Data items
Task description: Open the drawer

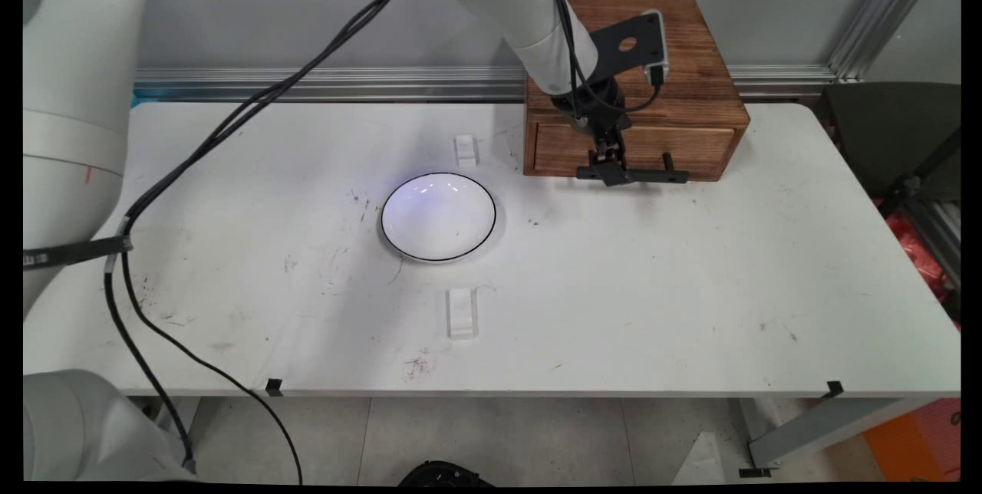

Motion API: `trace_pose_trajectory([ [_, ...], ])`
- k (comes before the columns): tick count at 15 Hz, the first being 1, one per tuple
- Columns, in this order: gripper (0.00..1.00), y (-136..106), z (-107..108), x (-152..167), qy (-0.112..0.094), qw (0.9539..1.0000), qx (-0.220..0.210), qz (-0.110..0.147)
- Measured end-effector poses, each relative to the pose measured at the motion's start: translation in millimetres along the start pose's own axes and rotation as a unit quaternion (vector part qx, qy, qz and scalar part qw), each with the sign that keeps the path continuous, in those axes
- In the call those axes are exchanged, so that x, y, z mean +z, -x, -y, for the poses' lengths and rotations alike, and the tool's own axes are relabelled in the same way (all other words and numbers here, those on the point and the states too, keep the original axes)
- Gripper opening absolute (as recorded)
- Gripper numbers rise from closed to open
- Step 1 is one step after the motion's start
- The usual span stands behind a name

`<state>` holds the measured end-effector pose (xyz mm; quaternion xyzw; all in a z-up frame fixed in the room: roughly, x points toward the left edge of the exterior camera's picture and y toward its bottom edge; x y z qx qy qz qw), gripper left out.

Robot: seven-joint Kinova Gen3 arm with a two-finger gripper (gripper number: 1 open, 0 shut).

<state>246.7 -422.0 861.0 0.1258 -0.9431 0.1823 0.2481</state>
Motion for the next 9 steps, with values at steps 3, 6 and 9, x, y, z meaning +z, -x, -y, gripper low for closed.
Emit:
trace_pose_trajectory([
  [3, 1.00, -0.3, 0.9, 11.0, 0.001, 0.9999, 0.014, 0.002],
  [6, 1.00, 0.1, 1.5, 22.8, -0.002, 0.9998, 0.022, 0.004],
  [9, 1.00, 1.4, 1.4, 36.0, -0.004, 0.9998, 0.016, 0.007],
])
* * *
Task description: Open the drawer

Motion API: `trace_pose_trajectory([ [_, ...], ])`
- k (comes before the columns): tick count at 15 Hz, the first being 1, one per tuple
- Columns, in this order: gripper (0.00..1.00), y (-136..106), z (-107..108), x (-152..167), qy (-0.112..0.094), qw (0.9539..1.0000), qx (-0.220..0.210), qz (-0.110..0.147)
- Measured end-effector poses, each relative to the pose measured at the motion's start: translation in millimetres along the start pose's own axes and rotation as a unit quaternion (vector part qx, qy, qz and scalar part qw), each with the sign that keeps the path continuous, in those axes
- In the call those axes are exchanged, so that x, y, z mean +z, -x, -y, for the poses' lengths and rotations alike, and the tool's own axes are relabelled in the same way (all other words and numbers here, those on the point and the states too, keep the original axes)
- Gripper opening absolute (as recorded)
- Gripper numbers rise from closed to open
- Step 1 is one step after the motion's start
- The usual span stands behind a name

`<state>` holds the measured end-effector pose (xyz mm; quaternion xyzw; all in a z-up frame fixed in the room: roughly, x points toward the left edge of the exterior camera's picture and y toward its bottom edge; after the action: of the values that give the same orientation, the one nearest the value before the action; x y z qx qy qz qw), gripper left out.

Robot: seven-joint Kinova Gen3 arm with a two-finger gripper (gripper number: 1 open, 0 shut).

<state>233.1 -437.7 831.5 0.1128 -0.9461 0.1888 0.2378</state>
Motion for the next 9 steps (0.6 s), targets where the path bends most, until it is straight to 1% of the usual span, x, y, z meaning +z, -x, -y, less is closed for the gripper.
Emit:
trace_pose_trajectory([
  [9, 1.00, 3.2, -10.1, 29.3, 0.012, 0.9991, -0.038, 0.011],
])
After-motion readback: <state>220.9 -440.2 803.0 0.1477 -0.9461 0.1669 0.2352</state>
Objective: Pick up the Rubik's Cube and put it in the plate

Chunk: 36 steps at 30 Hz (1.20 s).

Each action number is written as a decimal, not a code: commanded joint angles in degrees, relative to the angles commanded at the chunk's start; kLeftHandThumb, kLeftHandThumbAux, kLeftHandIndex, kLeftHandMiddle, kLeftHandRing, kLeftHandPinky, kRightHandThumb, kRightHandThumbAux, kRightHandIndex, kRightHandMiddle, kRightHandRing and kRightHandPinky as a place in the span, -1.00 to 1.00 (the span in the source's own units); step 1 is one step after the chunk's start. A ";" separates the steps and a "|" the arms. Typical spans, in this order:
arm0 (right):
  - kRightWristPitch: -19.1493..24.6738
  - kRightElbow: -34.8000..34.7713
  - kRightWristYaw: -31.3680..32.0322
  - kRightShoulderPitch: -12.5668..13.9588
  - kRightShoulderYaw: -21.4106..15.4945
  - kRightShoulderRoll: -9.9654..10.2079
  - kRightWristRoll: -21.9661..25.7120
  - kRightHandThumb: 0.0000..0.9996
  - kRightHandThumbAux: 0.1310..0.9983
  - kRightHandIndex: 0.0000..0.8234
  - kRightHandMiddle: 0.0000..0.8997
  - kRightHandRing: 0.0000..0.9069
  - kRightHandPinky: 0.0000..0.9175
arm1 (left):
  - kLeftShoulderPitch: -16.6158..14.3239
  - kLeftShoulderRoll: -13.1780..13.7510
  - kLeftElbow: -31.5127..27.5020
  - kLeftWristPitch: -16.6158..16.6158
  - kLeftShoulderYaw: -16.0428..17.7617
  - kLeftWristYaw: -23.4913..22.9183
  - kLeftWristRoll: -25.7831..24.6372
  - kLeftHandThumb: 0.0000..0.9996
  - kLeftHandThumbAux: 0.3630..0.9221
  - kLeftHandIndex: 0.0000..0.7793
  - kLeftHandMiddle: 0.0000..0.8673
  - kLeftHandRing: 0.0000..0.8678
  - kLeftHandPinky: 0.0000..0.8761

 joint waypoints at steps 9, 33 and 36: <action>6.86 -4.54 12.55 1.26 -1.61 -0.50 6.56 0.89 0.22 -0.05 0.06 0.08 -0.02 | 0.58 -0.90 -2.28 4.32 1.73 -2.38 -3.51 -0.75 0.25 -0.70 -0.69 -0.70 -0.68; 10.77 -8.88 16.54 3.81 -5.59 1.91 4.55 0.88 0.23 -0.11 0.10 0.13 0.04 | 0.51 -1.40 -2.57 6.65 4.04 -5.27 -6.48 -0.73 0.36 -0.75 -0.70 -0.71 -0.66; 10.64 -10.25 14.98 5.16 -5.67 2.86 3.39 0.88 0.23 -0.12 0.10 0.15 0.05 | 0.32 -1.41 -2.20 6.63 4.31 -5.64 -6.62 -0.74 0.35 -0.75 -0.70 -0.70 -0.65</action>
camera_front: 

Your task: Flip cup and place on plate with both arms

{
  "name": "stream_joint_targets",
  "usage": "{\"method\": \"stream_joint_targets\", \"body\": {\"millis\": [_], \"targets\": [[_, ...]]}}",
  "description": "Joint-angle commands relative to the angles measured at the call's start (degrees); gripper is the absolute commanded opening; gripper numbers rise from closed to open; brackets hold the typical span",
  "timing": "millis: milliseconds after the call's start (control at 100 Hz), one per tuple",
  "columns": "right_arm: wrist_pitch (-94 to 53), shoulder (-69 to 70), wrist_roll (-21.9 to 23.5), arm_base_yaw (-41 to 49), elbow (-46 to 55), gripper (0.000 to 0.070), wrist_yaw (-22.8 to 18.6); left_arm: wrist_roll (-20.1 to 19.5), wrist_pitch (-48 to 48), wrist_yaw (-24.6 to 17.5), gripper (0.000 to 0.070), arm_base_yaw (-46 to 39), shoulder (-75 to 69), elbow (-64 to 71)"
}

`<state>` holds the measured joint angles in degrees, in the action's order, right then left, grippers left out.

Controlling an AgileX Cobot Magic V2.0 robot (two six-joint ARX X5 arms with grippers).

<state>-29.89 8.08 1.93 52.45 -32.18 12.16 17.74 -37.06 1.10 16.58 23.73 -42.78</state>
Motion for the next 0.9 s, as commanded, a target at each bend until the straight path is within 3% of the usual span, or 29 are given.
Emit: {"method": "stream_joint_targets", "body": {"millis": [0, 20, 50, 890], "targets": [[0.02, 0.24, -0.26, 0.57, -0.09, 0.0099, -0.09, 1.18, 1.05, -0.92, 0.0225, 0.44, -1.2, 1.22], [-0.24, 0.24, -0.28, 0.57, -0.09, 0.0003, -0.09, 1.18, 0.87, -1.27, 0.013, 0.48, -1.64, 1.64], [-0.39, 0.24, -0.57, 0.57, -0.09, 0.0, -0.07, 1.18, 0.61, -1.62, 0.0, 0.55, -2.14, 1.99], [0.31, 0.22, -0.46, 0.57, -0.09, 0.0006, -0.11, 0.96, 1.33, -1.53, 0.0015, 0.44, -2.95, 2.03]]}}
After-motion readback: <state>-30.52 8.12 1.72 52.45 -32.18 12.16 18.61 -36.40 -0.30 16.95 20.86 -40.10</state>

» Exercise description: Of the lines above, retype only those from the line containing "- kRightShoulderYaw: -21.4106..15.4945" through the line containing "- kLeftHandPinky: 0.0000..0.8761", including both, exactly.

» Answer space:
  - kRightShoulderYaw: -21.4106..15.4945
  - kRightShoulderRoll: -9.9654..10.2079
  - kRightWristRoll: -21.9661..25.7120
  - kRightHandThumb: 0.0000..0.9996
  - kRightHandThumbAux: 0.1310..0.9983
  - kRightHandIndex: 0.0000..0.8234
  - kRightHandMiddle: 0.0000..0.8997
  - kRightHandRing: 0.0000..0.9069
  - kRightHandPinky: 0.0000..0.9175
arm1 (left):
  - kLeftShoulderPitch: -16.6158..14.3239
  - kLeftShoulderRoll: -13.1780..13.7510
  - kLeftElbow: -31.5127..27.5020
  - kLeftWristPitch: -16.6158..16.6158
  - kLeftShoulderYaw: -16.0428..17.7617
  - kLeftWristYaw: -23.4913..22.9183
  - kLeftWristRoll: -25.7831..24.6372
  - kLeftHandThumb: 0.0000..0.9996
  - kLeftHandThumbAux: 0.3630..0.9221
  - kLeftHandIndex: 0.0000..0.7793
  - kLeftHandMiddle: 0.0000..0.8673
  - kLeftHandRing: 0.0000..0.8678
  - kLeftHandPinky: 0.0000..0.8761

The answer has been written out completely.